HFHI abolishes engram-specific increases in spine volume. A, After electrophysiological recordings, nonengram (top) and engram (bottom) neurons were filled with biocytin for post hoc immunohistochemistry. B, Dendritic spines from sham engram neurons had significantly higher spine volume compared with nonengram neurons, but this differentiation did not occur in HFHI mouse brains. Two-way ANOVA with Šídák's multiple-comparisons test, *p < 0.05. C, D, Cumulative distribution plots of dendritic volume reveal the differentiation of engram and nonengram dendritic spines in sham, but not HFHI mice. Mean ± SEM, two-way ANOVA, *p < 0.05. There were no differences in (E) spine density, (F) total dendritic length, or (G) dendritic complexity between engram and nonengram neurons in either sham or HFHI. Closed circles represent male animals and open circles represent female animals.

Figure 5.

Amnesia after HFHI is recovered by activating the DG engram.
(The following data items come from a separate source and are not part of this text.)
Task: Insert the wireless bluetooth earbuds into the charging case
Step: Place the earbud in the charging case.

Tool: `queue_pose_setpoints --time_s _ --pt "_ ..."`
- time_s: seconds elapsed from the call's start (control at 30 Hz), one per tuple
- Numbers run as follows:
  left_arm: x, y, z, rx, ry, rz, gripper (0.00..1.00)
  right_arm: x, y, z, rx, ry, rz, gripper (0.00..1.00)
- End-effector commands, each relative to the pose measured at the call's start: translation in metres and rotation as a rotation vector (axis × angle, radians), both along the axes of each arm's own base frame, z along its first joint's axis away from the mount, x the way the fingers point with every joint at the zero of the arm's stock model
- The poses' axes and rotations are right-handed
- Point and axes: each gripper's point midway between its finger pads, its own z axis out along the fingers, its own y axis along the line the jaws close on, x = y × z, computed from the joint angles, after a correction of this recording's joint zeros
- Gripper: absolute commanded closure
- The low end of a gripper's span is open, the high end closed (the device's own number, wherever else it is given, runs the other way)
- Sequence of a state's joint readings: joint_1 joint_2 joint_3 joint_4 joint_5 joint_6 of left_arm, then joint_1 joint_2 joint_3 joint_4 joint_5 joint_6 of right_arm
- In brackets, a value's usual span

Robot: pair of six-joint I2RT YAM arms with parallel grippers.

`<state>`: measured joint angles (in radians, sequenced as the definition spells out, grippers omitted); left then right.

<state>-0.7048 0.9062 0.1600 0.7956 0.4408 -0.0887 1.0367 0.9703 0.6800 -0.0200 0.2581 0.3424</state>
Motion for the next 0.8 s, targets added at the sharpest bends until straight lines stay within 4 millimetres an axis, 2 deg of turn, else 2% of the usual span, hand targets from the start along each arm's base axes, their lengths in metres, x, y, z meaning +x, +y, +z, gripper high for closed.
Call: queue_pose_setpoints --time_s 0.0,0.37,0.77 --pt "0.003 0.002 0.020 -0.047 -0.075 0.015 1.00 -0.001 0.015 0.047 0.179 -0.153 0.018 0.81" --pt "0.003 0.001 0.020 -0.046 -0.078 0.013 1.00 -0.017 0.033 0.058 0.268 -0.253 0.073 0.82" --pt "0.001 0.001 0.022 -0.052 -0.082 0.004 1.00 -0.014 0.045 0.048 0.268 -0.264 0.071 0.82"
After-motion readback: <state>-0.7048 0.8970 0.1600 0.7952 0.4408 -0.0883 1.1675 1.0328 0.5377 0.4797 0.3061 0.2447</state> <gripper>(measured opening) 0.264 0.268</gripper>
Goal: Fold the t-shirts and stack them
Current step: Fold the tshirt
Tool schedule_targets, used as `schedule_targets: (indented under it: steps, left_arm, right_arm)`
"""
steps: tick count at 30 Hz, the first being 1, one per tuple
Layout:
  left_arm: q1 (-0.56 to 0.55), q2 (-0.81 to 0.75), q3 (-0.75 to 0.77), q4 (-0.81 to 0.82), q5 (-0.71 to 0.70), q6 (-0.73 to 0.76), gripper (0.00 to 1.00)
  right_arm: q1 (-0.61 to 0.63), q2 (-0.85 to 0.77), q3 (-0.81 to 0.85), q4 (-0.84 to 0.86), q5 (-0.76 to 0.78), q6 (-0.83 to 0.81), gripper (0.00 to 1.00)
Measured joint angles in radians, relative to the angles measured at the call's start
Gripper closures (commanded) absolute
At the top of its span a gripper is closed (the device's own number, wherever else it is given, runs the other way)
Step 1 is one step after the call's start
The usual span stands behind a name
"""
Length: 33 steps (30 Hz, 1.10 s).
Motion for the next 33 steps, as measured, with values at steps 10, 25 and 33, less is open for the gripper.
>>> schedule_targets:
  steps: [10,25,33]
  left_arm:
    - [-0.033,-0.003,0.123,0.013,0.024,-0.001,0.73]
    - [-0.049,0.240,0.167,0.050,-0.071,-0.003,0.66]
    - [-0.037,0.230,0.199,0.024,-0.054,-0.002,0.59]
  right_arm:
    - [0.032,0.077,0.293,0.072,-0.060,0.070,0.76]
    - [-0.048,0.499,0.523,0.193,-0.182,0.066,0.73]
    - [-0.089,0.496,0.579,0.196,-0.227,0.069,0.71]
A, Diagram for transgenic engram labeling strategy using TRAP2/Ai32 mice. B, Schematic of the experimental design. TRAP2/Ai32 mice were fear conditioned and engram neurons labeled with 4-OHT. Following sham or HFHI procedures, bilateral hippocampal cannulae were surgically implanted and mice were allowed to recover for 2 weeks before being tested for optogenetic stimulation in a novel context and natural recall. C, For optogenetic stimulation of the memory engram, mice were placed in novel Context B and the engram stimulated with nested theta/gamma stimulation of the dentate gyrus. Percent freeze was quantified for a 3 min light off epoch and a 3 min light on epoch. Optogenetic stimulation elicited a similar increase in the freezing in both sham and HFHI mice. This response is absent in no-shock (NS) controls. Three-way repeated measures ANOVA with Šídák's multiple-comparisons test, ***p < 0.001. Closed circles represent male animals and open circles represent female animals. D, Mice were tested for natural recall at day 30. Quantification of the percent time freezing demonstrate that HFHI animals have retrograde amnesia compared with sham mice. Dotted line represents average no-shock freezing time in Context A. Unpaired t test, *p < 0.05.